INPUT DATA Block Start
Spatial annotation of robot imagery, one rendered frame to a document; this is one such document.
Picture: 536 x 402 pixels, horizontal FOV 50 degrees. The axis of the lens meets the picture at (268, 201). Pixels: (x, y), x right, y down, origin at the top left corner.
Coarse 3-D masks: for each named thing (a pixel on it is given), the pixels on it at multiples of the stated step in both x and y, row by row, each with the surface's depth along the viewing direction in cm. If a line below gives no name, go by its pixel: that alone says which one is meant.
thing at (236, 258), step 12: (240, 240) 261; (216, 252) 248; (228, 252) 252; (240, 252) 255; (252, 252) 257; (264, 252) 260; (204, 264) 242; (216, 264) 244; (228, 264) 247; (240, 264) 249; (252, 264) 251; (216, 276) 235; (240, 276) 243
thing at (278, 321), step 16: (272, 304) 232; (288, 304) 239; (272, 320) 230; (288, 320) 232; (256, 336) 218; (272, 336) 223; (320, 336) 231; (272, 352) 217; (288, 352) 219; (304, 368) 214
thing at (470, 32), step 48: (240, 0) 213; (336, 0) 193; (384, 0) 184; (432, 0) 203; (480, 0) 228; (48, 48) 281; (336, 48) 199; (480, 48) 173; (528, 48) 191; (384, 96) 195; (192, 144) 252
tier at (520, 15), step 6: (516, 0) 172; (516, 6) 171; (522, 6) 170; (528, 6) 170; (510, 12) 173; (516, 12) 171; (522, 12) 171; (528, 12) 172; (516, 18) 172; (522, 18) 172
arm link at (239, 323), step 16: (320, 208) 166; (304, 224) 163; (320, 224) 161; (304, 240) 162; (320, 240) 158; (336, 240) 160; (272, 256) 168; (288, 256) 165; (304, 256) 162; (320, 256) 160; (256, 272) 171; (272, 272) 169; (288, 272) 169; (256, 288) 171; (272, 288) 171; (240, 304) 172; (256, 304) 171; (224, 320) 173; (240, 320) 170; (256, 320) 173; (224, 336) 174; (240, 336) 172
INPUT DATA Block End
INPUT DATA Block Start
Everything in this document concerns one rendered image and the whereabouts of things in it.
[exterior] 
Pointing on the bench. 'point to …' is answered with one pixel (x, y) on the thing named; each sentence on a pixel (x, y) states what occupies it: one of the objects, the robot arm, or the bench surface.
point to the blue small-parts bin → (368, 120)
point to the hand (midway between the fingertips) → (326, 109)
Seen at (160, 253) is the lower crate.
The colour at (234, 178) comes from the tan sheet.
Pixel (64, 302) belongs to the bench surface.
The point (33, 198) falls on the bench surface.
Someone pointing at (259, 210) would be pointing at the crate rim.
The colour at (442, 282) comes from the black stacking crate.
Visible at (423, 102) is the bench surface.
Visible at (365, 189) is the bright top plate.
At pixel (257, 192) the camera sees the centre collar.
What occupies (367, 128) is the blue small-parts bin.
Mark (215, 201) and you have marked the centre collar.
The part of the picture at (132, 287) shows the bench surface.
INPUT DATA Block End
INPUT DATA Block Start
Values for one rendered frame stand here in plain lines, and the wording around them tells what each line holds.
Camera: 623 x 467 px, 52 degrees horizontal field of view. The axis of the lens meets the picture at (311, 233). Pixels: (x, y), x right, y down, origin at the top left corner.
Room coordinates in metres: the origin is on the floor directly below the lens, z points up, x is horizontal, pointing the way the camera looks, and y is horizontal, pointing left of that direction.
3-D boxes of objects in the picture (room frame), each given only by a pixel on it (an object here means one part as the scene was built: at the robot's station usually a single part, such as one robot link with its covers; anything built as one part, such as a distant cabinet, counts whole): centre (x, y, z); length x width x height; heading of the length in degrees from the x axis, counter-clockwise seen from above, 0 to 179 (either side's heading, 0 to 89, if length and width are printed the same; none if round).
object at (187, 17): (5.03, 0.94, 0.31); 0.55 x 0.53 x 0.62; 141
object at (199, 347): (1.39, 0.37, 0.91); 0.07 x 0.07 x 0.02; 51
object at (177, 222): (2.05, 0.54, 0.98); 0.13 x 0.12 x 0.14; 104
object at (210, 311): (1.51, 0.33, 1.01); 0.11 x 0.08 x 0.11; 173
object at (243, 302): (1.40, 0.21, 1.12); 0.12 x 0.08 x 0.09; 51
INPUT DATA Block End
→ TO DO
Go to the line with "object at (199, 347): (1.39, 0.37, 0.91);" in the entries above and repeat every line from there through the line with "object at (243, 302): (1.40, 0.21, 1.12);", exactly and with no other text.

→ ANSWER SPACE
object at (199, 347): (1.39, 0.37, 0.91); 0.07 x 0.07 x 0.02; 51
object at (177, 222): (2.05, 0.54, 0.98); 0.13 x 0.12 x 0.14; 104
object at (210, 311): (1.51, 0.33, 1.01); 0.11 x 0.08 x 0.11; 173
object at (243, 302): (1.40, 0.21, 1.12); 0.12 x 0.08 x 0.09; 51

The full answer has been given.